Pour la chute, le principe est le même excepté que l'on initialise la vitesse en Y à 0.

 

2°/ Bonus

 

2.1°/ tomber du bord

La solution proposée va un peu plus loin dans la gestion des mouvements du sprite. En effet, quand le sprite est au bord d'une plateforme, si plus de sa moitié gauche/droite est dans le vide, il va glisser puis finalement tomber de la plateforme. Pour cela, il suffit de créer une méthode de détection de collision qui détecte dans quel "cadran" du sprite se produisent les collisions. Le terme quadrant reflète le fait que l'on découpe le sprite en 4 parties.
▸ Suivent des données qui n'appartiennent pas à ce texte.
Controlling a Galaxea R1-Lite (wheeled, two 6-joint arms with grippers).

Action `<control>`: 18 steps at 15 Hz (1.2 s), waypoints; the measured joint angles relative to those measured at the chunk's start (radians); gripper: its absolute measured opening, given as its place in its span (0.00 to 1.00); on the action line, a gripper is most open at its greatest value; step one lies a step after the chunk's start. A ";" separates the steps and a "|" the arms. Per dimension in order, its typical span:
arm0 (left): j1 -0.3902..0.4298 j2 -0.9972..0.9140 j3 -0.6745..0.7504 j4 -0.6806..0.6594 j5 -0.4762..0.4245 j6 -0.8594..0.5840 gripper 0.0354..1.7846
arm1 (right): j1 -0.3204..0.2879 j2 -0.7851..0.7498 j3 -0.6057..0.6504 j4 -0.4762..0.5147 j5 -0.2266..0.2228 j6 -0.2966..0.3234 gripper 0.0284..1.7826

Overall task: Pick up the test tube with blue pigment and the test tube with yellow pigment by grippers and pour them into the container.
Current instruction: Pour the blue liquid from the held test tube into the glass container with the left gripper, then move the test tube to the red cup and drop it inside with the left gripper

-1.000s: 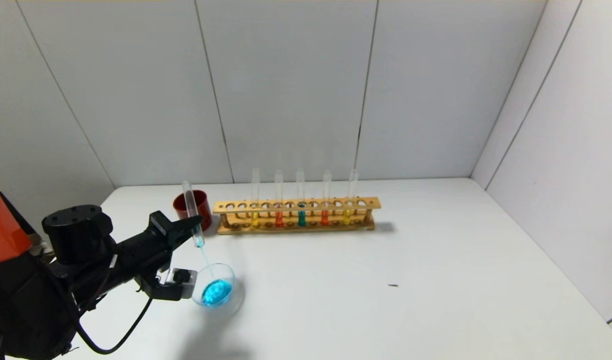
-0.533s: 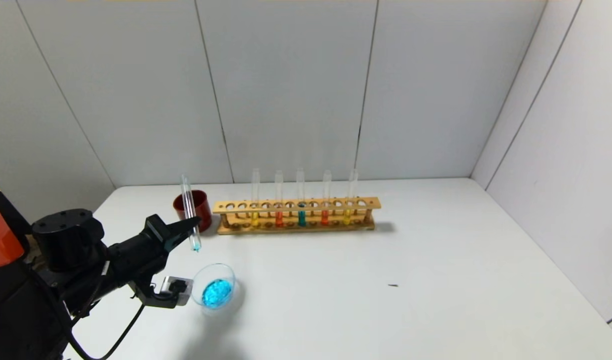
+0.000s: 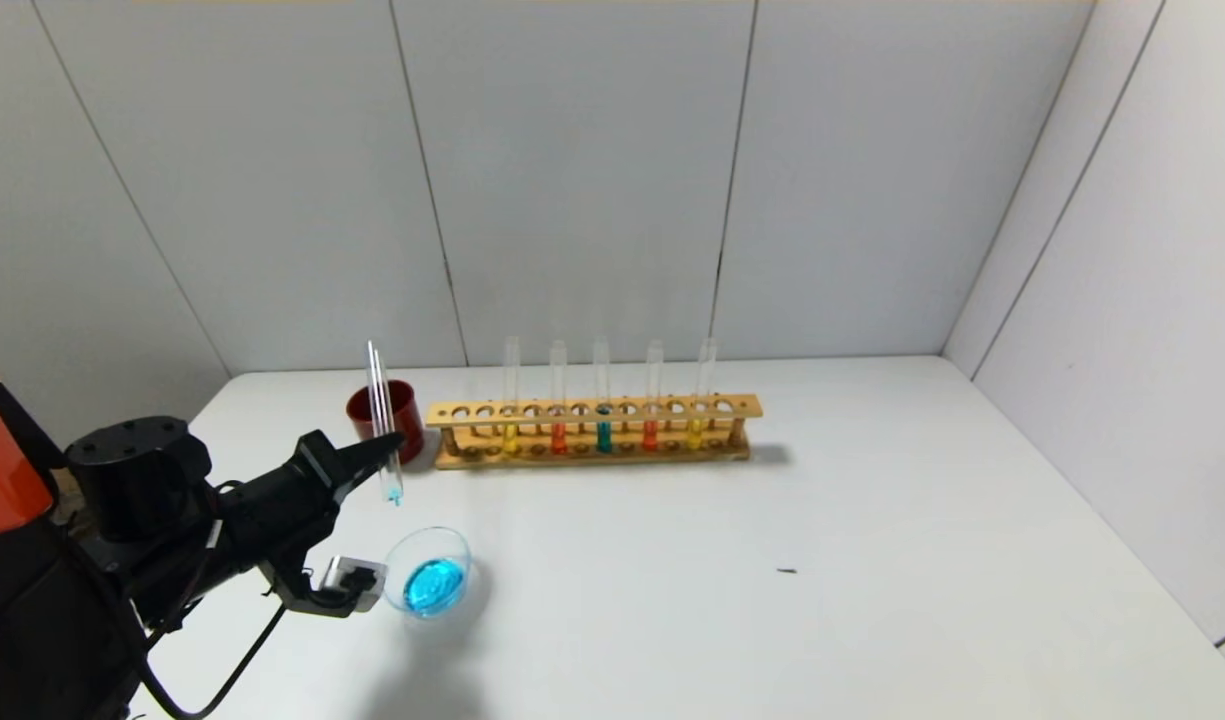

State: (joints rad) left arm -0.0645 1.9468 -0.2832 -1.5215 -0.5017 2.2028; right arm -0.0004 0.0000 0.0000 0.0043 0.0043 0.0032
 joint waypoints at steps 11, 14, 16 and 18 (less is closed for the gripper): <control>-0.002 -0.016 0.021 0.000 0.000 0.137 0.16 | 0.000 0.000 0.000 0.000 0.000 0.000 0.98; 0.015 -0.021 0.020 0.000 0.005 0.046 0.16 | 0.000 0.000 0.000 0.000 0.000 0.000 0.98; 0.022 -0.027 0.012 0.001 0.063 -0.116 0.16 | 0.000 0.000 0.000 0.000 0.000 0.000 0.98; 0.024 -0.042 -0.022 0.000 0.182 -0.294 0.16 | 0.000 0.000 0.000 0.000 0.000 0.000 0.98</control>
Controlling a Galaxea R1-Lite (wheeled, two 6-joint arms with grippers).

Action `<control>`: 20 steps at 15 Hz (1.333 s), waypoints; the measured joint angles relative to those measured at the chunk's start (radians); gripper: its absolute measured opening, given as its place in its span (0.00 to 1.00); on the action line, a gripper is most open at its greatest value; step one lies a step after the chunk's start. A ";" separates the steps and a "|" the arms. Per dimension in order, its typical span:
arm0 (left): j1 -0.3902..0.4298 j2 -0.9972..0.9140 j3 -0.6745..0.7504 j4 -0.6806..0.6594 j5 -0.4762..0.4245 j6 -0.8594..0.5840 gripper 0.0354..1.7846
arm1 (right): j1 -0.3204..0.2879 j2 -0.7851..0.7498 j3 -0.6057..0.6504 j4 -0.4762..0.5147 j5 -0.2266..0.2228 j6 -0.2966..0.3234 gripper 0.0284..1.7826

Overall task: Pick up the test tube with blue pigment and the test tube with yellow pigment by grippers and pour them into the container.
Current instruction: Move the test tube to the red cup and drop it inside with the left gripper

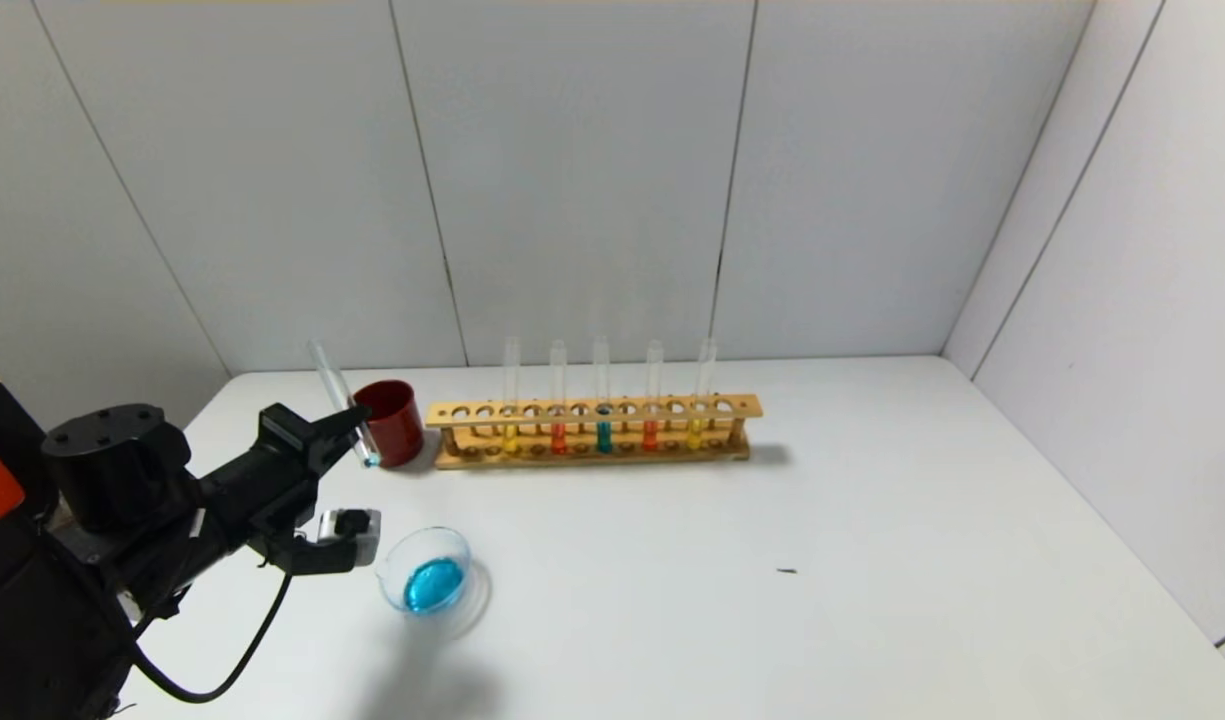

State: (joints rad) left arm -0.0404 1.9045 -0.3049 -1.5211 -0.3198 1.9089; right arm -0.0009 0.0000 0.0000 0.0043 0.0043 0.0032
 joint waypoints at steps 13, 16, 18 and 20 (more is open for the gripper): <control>-0.113 -0.299 -0.629 0.900 0.612 -1.413 0.16 | 0.000 0.000 0.000 0.000 0.000 0.000 0.98; -0.066 -0.340 -0.662 1.046 0.429 -1.704 0.16 | 0.000 0.000 0.000 0.000 0.000 0.000 0.98; 0.000 -0.346 -0.663 1.054 0.272 -1.820 0.16 | 0.000 0.000 0.000 0.000 0.000 0.000 0.98; 0.053 -0.337 -0.657 1.046 0.131 -1.885 0.16 | 0.000 0.000 0.000 0.000 0.000 0.000 0.98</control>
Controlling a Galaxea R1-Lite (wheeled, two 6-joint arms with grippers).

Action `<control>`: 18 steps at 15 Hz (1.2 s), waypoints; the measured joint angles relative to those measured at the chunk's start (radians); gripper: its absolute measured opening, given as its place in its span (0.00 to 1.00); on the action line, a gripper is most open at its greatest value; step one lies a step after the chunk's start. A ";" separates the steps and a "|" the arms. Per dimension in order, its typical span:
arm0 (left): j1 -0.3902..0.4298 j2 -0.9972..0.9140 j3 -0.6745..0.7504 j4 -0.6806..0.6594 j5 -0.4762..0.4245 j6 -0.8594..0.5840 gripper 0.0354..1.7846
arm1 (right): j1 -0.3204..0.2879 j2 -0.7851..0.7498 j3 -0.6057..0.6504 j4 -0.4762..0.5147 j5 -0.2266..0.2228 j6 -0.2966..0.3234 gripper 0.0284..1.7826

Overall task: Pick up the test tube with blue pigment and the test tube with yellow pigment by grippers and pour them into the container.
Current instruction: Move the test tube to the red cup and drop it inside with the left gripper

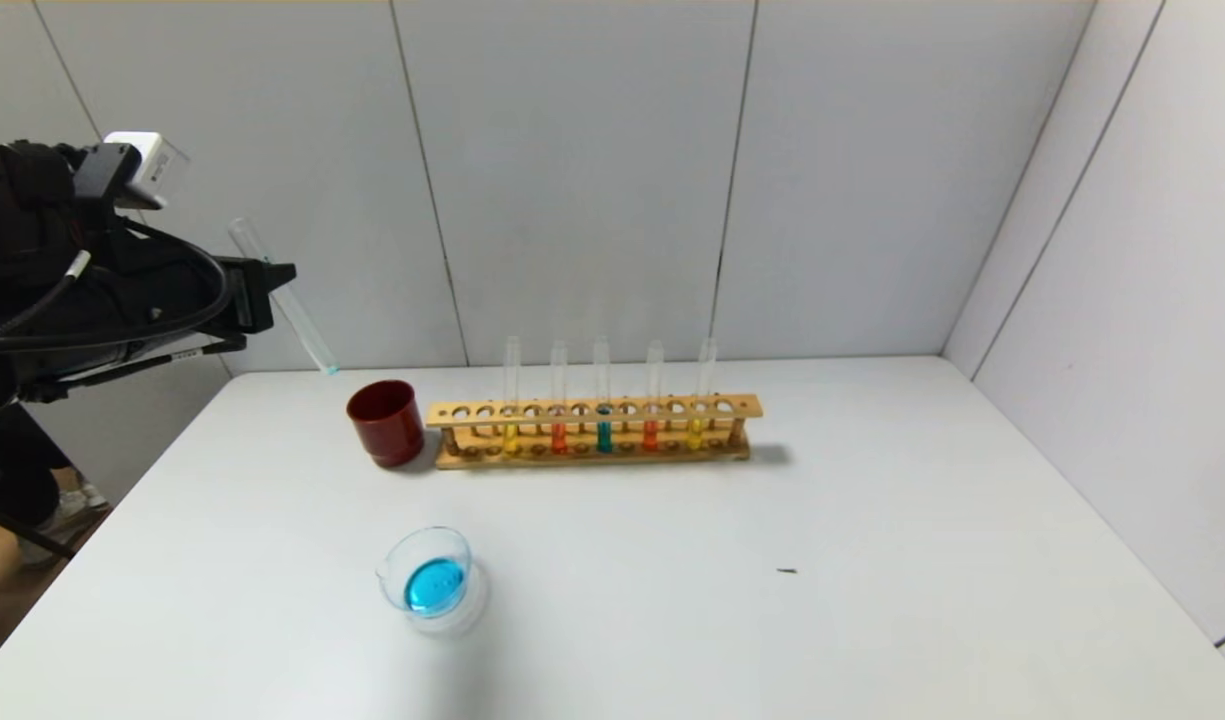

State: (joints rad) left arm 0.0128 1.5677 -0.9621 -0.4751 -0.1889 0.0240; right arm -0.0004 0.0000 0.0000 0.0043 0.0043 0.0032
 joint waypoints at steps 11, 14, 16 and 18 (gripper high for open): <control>0.024 0.275 -0.140 -0.023 -0.088 -0.007 0.16 | 0.000 0.000 0.000 0.000 0.000 0.000 0.98; 0.029 0.353 -0.175 -0.028 -0.086 0.010 0.16 | 0.000 0.000 0.000 0.000 0.000 0.000 0.98; 0.032 0.401 -0.197 -0.030 -0.086 0.019 0.16 | 0.000 0.000 0.000 0.000 0.000 0.000 0.98; 0.033 0.444 -0.212 -0.030 -0.085 0.020 0.16 | 0.000 0.000 0.000 0.000 0.000 0.000 0.98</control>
State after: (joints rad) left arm 0.0462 2.0113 -1.1743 -0.5047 -0.2740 0.0440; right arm -0.0004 0.0000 0.0000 0.0043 0.0043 0.0032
Dans le cas présent, le découpage est effectué en coupant la forme du sprite (à savoir un disque) en quatre quartier égaux, grâce à 2 diamètres, l'un étant horizontal et l'autre vertical.
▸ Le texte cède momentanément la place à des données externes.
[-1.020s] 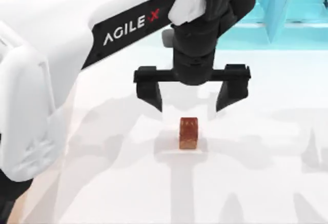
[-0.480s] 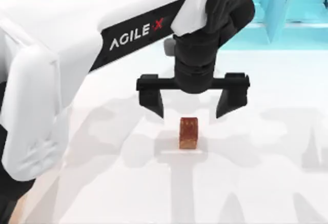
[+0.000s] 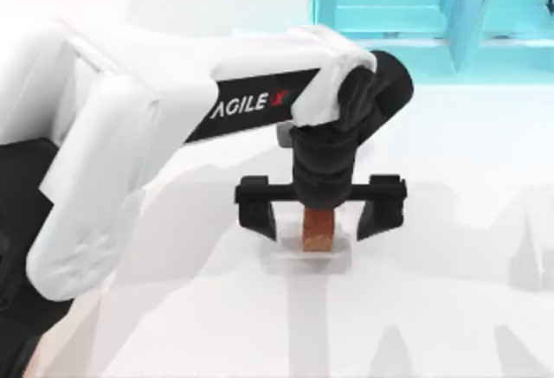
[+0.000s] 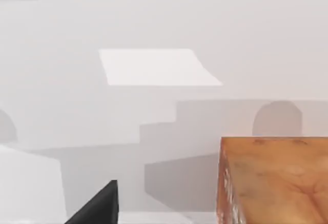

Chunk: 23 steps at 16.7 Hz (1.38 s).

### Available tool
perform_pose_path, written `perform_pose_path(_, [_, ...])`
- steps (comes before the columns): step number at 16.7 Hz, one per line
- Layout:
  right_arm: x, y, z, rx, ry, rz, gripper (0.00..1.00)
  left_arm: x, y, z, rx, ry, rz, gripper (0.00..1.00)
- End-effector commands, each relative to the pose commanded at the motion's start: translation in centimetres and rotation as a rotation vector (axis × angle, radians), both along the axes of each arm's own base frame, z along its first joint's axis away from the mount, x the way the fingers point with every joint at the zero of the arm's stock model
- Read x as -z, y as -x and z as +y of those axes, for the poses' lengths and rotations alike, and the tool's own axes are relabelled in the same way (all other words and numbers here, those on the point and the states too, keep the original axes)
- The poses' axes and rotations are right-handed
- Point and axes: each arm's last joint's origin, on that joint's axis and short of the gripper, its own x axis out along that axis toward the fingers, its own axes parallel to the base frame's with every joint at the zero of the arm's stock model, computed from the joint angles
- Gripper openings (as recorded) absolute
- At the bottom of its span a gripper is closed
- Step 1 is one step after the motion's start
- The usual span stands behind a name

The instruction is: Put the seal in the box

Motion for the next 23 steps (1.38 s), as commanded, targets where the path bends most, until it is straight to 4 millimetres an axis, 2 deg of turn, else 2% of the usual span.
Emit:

Dans le code, cette méthode s'appelle checkQuadrantCollision(). Elle renvoie un entier dont seuls les 4 premiers bits sont utilisés :

  • si le bit 0 est à 1, cela indique qu'il y a collision avec le quadrant haut-droit.
  • si le bit 1 est à 1, cela indique qu'il y a collision avec le quadrant haut-gauche.
  • si le bit 2 est à 1, cela indique qu'il y a collision avec le quadrant bas-gauche.
  • si le bit 3 est à 1, cela indique qu'il y a collision avec le quadrant bas-droit.
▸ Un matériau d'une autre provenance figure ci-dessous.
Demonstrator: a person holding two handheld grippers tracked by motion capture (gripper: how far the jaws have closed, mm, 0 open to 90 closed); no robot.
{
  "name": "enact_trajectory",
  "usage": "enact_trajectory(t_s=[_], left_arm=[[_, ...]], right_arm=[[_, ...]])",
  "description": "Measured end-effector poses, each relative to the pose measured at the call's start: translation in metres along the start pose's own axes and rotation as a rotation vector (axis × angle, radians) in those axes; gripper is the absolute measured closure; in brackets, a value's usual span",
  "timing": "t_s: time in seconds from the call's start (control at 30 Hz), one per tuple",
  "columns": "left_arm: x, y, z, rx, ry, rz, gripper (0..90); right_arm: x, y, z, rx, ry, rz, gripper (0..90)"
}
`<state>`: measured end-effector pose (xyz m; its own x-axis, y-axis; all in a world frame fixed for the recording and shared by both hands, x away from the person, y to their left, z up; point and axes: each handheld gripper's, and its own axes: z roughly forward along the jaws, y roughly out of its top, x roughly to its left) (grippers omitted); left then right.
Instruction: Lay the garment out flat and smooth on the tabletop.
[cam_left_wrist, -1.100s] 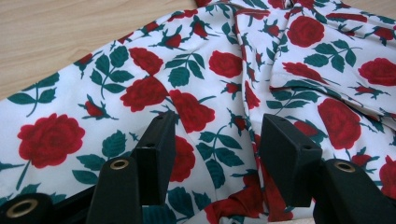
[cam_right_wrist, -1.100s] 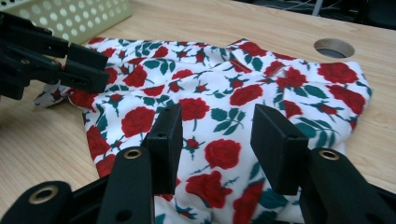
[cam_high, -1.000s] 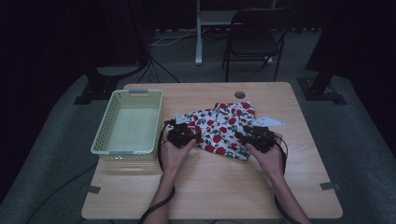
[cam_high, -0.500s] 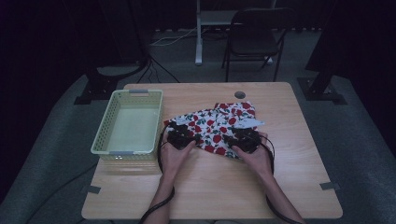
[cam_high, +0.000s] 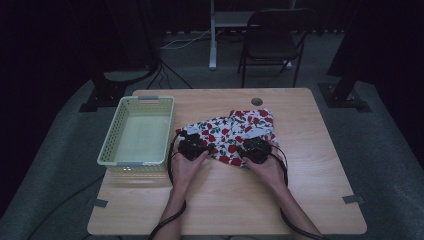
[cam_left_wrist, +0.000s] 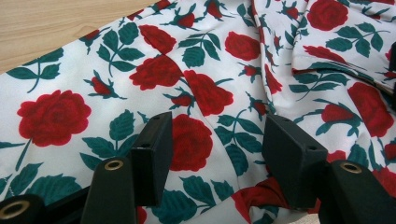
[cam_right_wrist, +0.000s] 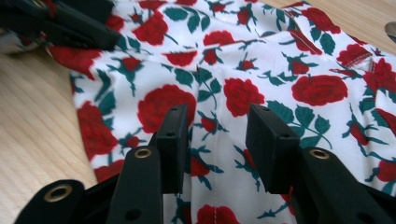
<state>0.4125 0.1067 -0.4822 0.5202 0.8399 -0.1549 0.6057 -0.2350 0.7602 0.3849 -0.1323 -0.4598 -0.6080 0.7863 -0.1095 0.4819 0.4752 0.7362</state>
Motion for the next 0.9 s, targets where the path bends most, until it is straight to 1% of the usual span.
enact_trajectory(t_s=[0.1, 0.2, 0.3, 0.43, 0.63, 0.77, 0.9], left_arm=[[-0.001, 0.000, 0.000, 0.001, 0.008, 0.012, 44.4], [-0.002, -0.001, 0.000, -0.003, 0.011, 0.015, 44.2], [-0.001, -0.001, 0.000, -0.005, 0.006, 0.008, 44.2], [-0.002, -0.001, 0.000, -0.005, 0.013, 0.021, 44.2], [-0.003, -0.002, 0.000, -0.007, 0.013, 0.024, 44.1], [-0.003, -0.002, 0.000, -0.008, 0.014, 0.025, 43.9], [-0.003, -0.002, 0.000, -0.009, 0.014, 0.026, 43.9]], right_arm=[[0.002, -0.001, 0.002, 0.016, -0.034, -0.025, 60.4], [0.002, -0.001, 0.003, 0.024, -0.050, -0.040, 64.4], [0.000, -0.001, 0.003, 0.020, -0.049, -0.031, 69.2], [-0.005, -0.001, 0.003, 0.025, -0.032, -0.012, 76.2], [-0.011, -0.002, 0.001, 0.022, -0.005, 0.021, 87.0], [-0.014, -0.003, -0.001, 0.007, 0.009, 0.035, 88.3], [-0.016, -0.004, -0.004, -0.001, -0.007, 0.038, 88.7]])
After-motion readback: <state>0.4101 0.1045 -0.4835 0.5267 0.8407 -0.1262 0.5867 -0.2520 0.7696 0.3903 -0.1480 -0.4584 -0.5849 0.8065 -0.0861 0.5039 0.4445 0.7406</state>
Par exemple, si la méthode renvoie la valeur 12, cela veut dire qu'il y a collision dans les deux quadrants du bas.

 

Pour faire glisser le sprite quand il est au bord d'une plateforme, il suffit de vérifier si cette méthode renvoie 4 ou 8. Dans ce cas, on va simplement déplacer le sprite légèrement à gauche/droite et le placer en état de chute. Cependant, cette méthode n'est pas parfaite. Normalement, il faudrait vérifier que l'on peut effectivement déplacer légèrement le sprite sans provoquer de collision. Sinon, on risque d'avoir des surprises.

Le code pour réaliser ces opérations se trouve dans checkFloor().

 

2.2°/ la glissade

La classe View contient le code définissant les plateformes. La ligne 45 en commentaire, permet de changer l'inclinaison de la plateforme du bas. En mettant une inclinaison suffisante (par exemple 20°), le sprite va naturellement glisser à droite vers le bas. Cela est du au fait que checkFloor() calcule qu'il y a contact uniquement dans le quadrant bas-gauche, donc il décale le sprite à droite et le met en état de chute. Le seul problème de cette solution simple est qu'il est impossible de sauter lorsque l'on chute. Si l'on voulait autoriser le saut, il faudrait simplement ajouter un état à ManModel, représentant le fait de glisser.

 

2.3°/ remonter la pente

Si on met une inclinaison faible, par exemple 5°, le sprite ne glisse pas. En revanche, il ne peut se déplacer vers la gauche que de quelques pixels. C'est normal car l'inclinaison génère des marches de 1 pixels qui conduisent à détecter une collision, donc à bloquer le sprite. Pour permettre au sprite de remonter, il existe des solutions plus ou moins complexes, par exemple en se basant sur la pente de l'obstacle (si on y a accès). Cependant, on peut faire beaucoup plus simple. Il suffit de calculer la hauteur des intersections entre le sprite et les obstacles tout au long du chemin de pixel entre la position actuelle et la position finale. Dès que cette hauteur devient "trop" importante, on déplace le sprite vers la gauche/droite, à la position courante en X ainsi trouvée, mais en le remontant en Y de la hauteur de l'intersection.

Cela pourrait par exemple se faire en changeant la valeur renvoyée par checkCollision(). Au lieu d'un simple booléen, on pourrait renvoyer la hauteur de l'intersection.